Das Jobcenter des Bodenseekreises übernimmt die Kosten für Unterkunft und Heizung, wenn man seinen Lebensunterhalt nicht selbst bestreiten kann. Ab 1. April 2023 werden die Beträge, bis zu welcher Höhe Mieten als angemessen gelten und übernommen werden können, sogar erhöht. Das kommt Empfängerinnen und Empfänger von Bürgergeld und Sozialleistungen zugute.

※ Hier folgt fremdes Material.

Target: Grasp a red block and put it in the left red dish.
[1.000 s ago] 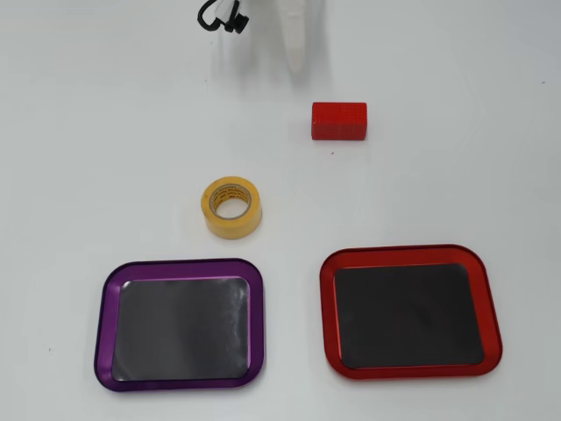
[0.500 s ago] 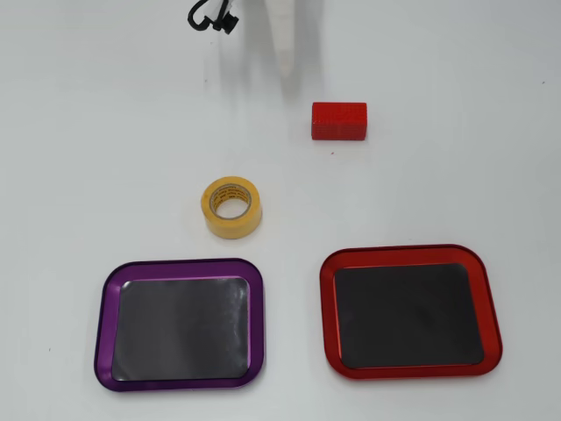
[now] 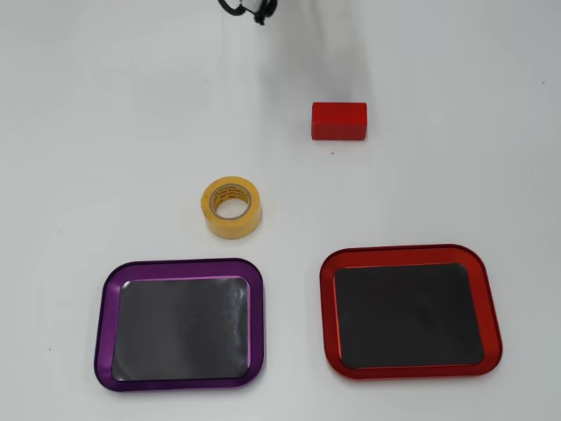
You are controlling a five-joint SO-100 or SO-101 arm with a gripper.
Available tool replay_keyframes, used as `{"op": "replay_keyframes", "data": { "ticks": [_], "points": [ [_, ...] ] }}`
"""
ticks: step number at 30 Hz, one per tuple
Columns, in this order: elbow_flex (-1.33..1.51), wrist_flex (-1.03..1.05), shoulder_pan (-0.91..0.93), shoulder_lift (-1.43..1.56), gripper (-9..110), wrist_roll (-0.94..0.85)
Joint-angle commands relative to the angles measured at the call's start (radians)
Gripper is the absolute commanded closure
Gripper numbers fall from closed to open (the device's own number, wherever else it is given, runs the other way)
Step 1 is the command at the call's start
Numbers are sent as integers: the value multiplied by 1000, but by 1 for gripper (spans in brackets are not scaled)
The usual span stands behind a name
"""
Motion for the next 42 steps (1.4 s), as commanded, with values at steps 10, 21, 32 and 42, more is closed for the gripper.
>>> {"op": "replay_keyframes", "data": {
  "ticks": [10, 21, 32, 42],
  "points": [
    [-252, -34, -60, -356, 73, 75],
    [-186, -202, 84, -367, 73, 110],
    [-61, -270, 31, -367, 73, 110],
    [-31, -339, 32, -423, 73, 110]
  ]
}}
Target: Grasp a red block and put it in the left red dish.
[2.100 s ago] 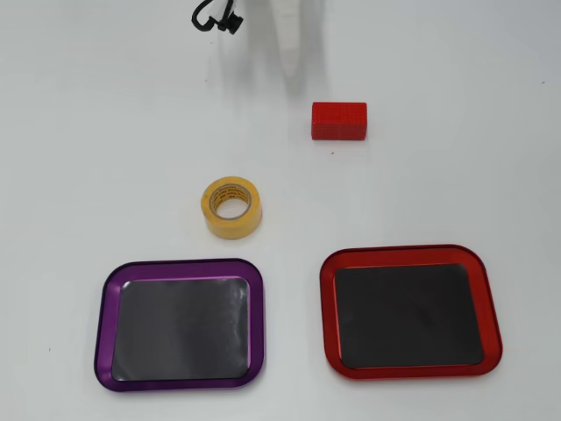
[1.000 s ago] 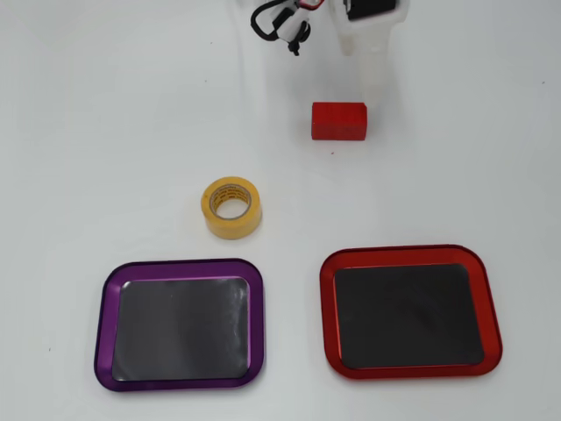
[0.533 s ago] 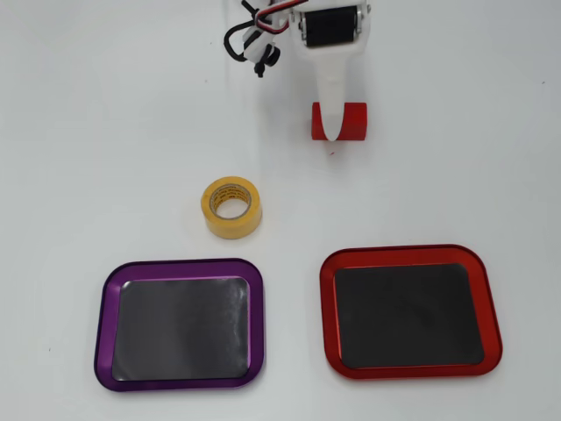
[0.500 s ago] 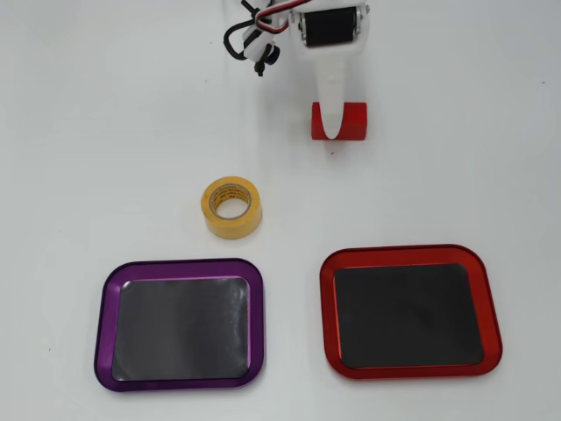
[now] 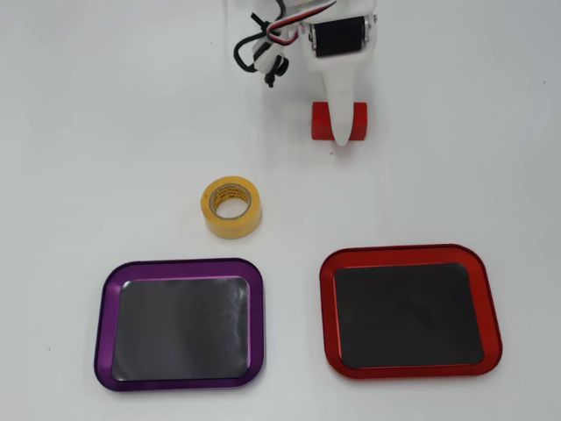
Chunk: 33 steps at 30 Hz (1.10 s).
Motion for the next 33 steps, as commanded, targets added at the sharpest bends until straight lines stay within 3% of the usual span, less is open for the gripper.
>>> {"op": "replay_keyframes", "data": {
  "ticks": [1, 8, 15, 25, 33],
  "points": [
    [-6, -20, -5, -43, 73, 6],
    [-18, -78, -6, -156, 75, 6],
    [-25, -78, -9, -166, 103, -2],
    [-152, -83, -14, 135, 102, -80],
    [-153, -348, -8, 397, 102, -276]
  ]
}}
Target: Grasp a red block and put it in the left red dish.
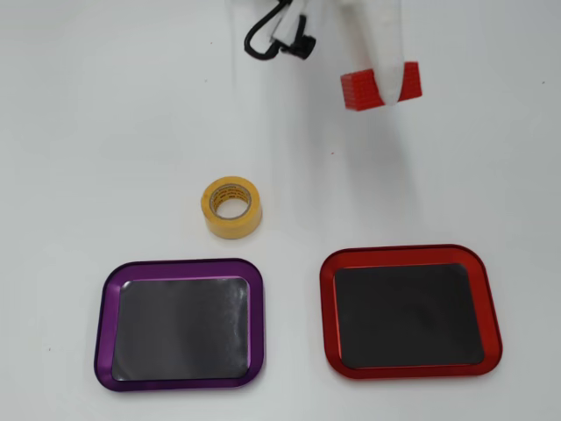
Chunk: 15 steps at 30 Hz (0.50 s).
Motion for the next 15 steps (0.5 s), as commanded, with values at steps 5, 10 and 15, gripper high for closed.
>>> {"op": "replay_keyframes", "data": {
  "ticks": [5, 10, 15],
  "points": [
    [-29, -302, 6, -18, 102, -118],
    [-86, -451, 3, -259, 102, -158],
    [-288, -491, 3, -552, 102, -163]
  ]
}}
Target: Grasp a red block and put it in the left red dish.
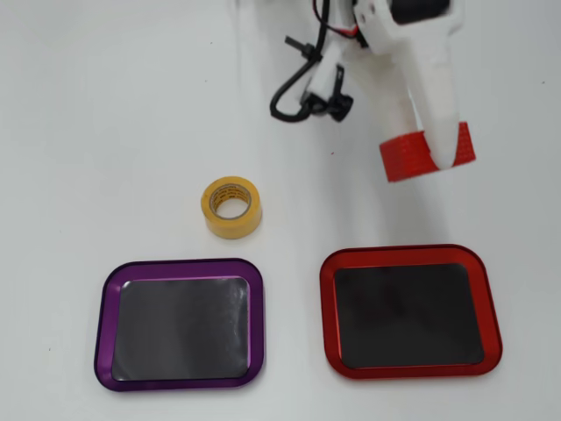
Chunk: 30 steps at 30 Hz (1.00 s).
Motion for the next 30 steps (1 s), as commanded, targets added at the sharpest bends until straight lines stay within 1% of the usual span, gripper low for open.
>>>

Bei Haushalten, die bereits Leistungen beziehen, wird mit dem neuen Bewilligungsabschnitt die Beträge automatisch überprüft und gegebenenfalls angepasst. Die neuen Angemessenheitsgrenzen für die Kosten der Unterkunft können beim Jobcenter oder den Gemeinden erfragt werden. Eine Übersicht gibt es auch auf der Internetseite des Bodenseekreises:

www.bodenseekreis.de/fileadmin/01_soziales_gesundheit/arbeitslosigkeit/downloads/buergergeld/mietobergrenzen_bsk_tabelle_april_2023.pdf

www.bodenseekreis.de/soziales-gesundheit/arbeitslosigkeit-jobcenter/buergergeld-leistungen/unterkunftskosten

Nach einer Anpassung im April 2022 reagiert der Bodenseekreis erneut auf die veränderte Wohnungsmarktlage und die erhöhten Betriebskosten. In allen Vergleichsräumen gibt es Steigerungen der Angemessenheitsgrenzen, während es umgekehrt keine Absenkungen gibt. Basis der Ermittlung sind die aktuelle Rechtsprechung der Sozialgerichte und qualifizierte Mietwertspiegel, die 2022 in allen Gemeinden des Bodenseekreises neu erhoben wurden.

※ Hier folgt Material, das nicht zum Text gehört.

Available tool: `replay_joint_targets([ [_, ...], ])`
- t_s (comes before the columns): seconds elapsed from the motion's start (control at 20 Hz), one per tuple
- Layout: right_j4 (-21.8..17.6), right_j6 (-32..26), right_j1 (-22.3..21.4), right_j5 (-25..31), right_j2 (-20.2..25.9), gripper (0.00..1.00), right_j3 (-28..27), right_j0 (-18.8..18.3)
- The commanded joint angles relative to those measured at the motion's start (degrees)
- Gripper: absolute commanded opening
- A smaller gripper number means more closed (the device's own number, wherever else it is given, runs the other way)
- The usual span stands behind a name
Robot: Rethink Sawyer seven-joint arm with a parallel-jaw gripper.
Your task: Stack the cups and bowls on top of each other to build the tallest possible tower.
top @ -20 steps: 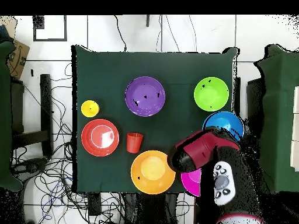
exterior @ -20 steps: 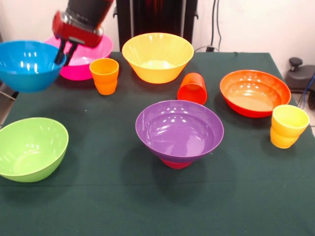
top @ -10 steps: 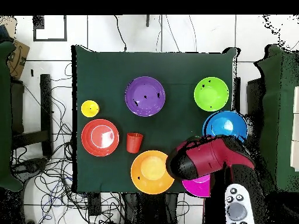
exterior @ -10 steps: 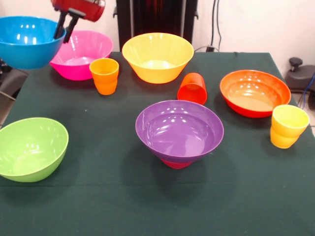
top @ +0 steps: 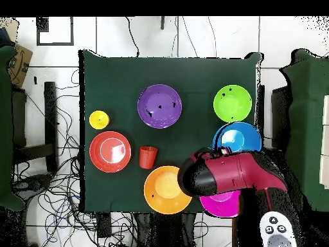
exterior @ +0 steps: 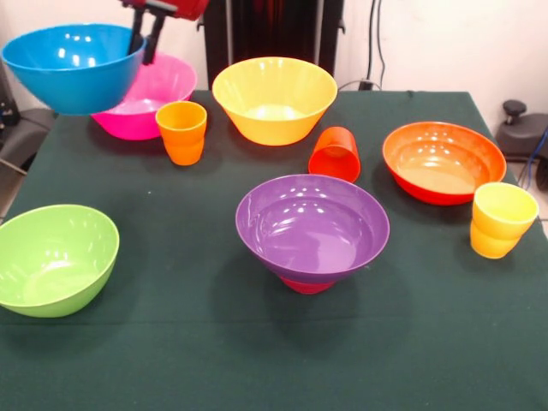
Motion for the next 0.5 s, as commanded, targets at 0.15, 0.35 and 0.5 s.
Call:
replay_joint_targets([
  [0.15, 6.90, -15.81, -1.68, 7.63, 12.49, 0.00, 3.01, -0.50],
  [0.35, 6.65, -13.60, -1.69, 9.61, 12.44, 0.00, 1.96, 1.18],
  [0.5, 7.46, -13.34, -1.99, 10.70, 13.44, 0.00, 1.52, 1.14],
])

Dargestellt werden die Angemessenheitsgrenzen für die Kosten der Unterkunft in einer Tabelle, die die Gemeinden des Bodenseekreises in insgesamt sieben Vergleichsräume (Wohnregionen) einteilt. Bei der Berechnung wird auch die Zahl der haushaltsangehörigen Personen berücksichtigt.